Builders often have good intentions in engaging in ongoing discussions regarding the resolution of a claim.  However, once they inform their insurers of the claim. The focus is often shifted to creating a statute of limitations defense.  These insurers will often seek out the homeowners and interview them, focusing the questioning on the subject of “date of discovery” (the date the statute of limitations clock began to run), and have little interest in any substance regarding the scope of the defect or how the water infiltration has affected the homeowners’ lives.  Homeowners should be aware that after discovery of the problem, the two-year clock for non-warranty claims is running pursuant to Minn. Stat. § 541.051.  Extreme caution should be exercised when responding to questions from builders or their insurers which begin “[W]hen did you first notice ....”  Except in the rare circumstances described below, the only way to stop the statute of limitations clock is to commence a lawsuit.

The statute of limitations for home defect cases (Minnesota Statutes § 541.051) states (in relevant part) the following:

  • 541.051.  Limitation of action for damages based on services or construction to improve real property. 

  • 1.(a)    Except where fraud is involved, no action by any person in contract, tort, or otherwise, to recover damages for any injury to property, real or personal, or for bodily injury or wrongful death, arising out of the defective and unsafe condition of any improvement to real property, nor any action for contribution or indemnity for damages sustained on account of an injury, shall be brought against any person performing or furnishing the design, planning, supervision, materials or observation of construction or construction of the improvement to the real property or against the owner of the real property more than two years after the discovery of the injury [emphasis added] or, in the case of an action for contribution or indemnity, accrual of the cause of action, nor, in any event shall such a cause of action accrue more than ten years after substantial completion of the construction.  Date of substantial completion shall be determined by the date when the construction is sufficiently completed so that the owner or the owner’s representative can occupy or use the improvement for the intended purpose. 

Courts have generally interpreted this paragraph to mean that a homeowner must bring a lawsuit for defective construction within two years after the date of the discovery of the defect in construction, and no more than 10 years after the completion of the construction itself.

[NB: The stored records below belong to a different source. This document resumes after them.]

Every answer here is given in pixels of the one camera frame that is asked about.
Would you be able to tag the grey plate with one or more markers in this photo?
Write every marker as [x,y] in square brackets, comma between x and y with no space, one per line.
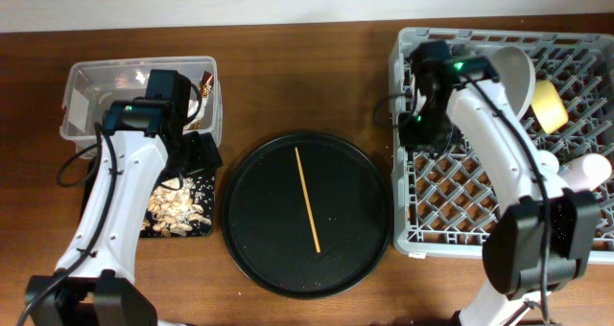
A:
[517,74]

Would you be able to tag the round black serving tray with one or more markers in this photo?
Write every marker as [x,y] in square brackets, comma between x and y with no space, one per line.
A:
[265,222]

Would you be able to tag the blue cup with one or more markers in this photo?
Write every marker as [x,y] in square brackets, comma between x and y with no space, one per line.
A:
[548,161]

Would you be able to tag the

As of August 1, 2004, subdivision 4 of this statute (Minn. Stat. 541.051) states:

  • Subd. 4.  Applicability.  For the purposes of actions based on breach of the statutory warranties set forth in section 327A.02, or to actions based on breach of an express written warranty, such actions shall be brought within two years of the discovery of the breach.  In the case of an action under section 327A.05, which accrues during the ninth or tenth year after the warranty date, as defined in section 327A.01, subdivision 8, an action may be brought within two years of the discovery of the breach, but in no event may an action under Section 327A.05 be brought more than 12 years after the effective warranty date. 

Under this section the clock for warranty claims begins to run upon discovery of the breach of warranty and not upon discovery of the injury.